BEIRUT, Sept 26 (Reuters) - More than 200 fighters have
joined Islamic State in Syria's northern Aleppo province since
U.S. President Barack Obama said the United States would strike
the militant group in Syria, a monitoring group said on Friday.
U.S.-led forces launched air strikes on Syria on Tuesday,
concentrating raids on the north and east to loosen Islamic
State's grip on Syria's oil and its presence along the border
with Iraq.
At least 162 people joined the radical al Qaeda offshoot in
northeast and eastern Aleppo in the week after Obama's speech on
Sept. 10, said the Britain-based Syrian Observatory for Human
Rights, which gathers information on the conflict.
Islamic State has put particular pressure on rival insurgent
groups in this part of Aleppo.
An additional 73 men had joined the group on Sept. 23 and 24
in the northeast Aleppo countryside since the start of the
strikes, the Observatory said, bringing the total number since
Sept. 10 to at least 235.
"This means these people are not scared. Even if there are
air strikes, they still join," said Rami Abdelrahman, who runs
the Observatory.
He said the pace of recruitment in September was higher than
average but below the surge in July, after Islamic State
declared a caliphate in the territory it controlled in Syria and
Iraq and called on Muslims to join a holy war.

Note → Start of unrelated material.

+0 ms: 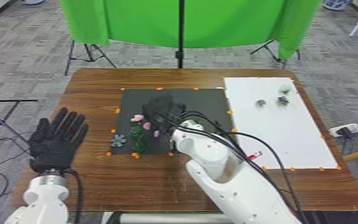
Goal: Arrange flowers
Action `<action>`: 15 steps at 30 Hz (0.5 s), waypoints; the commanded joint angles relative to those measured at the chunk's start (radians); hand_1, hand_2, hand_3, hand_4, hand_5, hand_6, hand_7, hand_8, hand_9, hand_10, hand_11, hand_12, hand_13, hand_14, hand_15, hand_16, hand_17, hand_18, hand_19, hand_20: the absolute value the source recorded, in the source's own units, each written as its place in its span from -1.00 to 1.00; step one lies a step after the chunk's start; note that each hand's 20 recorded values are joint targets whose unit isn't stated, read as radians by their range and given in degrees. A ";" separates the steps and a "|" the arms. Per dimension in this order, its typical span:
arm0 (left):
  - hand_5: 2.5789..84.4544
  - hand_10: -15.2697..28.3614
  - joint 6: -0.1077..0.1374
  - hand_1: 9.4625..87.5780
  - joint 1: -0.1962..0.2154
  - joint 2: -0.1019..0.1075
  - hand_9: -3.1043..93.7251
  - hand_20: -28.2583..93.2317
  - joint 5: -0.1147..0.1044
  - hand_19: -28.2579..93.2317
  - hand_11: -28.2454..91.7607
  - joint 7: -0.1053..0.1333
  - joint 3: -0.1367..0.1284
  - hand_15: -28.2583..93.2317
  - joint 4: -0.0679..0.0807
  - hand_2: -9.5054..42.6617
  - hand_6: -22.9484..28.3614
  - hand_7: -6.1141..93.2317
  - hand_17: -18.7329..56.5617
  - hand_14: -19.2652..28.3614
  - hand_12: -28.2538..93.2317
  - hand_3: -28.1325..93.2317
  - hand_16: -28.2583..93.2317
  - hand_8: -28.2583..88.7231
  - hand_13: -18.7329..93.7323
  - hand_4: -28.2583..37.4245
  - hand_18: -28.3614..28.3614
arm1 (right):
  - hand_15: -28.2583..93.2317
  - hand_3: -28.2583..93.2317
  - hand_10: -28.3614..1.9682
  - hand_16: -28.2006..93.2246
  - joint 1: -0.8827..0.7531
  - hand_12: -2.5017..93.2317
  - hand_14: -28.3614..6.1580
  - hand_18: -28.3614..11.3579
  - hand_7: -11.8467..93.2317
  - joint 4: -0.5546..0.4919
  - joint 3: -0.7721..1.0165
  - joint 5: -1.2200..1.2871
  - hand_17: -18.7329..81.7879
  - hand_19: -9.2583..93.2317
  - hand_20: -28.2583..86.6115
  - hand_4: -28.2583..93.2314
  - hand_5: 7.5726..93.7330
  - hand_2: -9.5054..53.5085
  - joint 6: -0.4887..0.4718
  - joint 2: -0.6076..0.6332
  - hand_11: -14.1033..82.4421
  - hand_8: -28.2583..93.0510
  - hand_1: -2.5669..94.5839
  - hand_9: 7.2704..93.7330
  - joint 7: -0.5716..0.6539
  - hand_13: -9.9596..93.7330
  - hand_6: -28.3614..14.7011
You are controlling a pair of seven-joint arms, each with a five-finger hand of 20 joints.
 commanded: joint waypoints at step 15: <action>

Most of the new men came from al Qaeda's Syrian wing, the
Nusra Front, and were mostly Syrian, the Observatory said. The
men who joined in the week after Obama's speech included 15
nationalities, it added.
Islamic State recruited at a record pace in July, according
to the Observatory, which counted at least 6,300 new members
that month, a big expansion from earlier estimates suggesting
the group numbered around 15,000. Around 1,000 of the new
fighters were foreign, and the rest Syrian.
Before air strikes this week, Islamic State was believed to
hold roughly a third of Syria and large areas of Iraq, where
U.S.-led forces have also carried out strikes.
In Syria, Islamic State has seized territory from rival
Islamist groups in a belt of territory north of Aleppo,
threatening rebel supply lines into the city.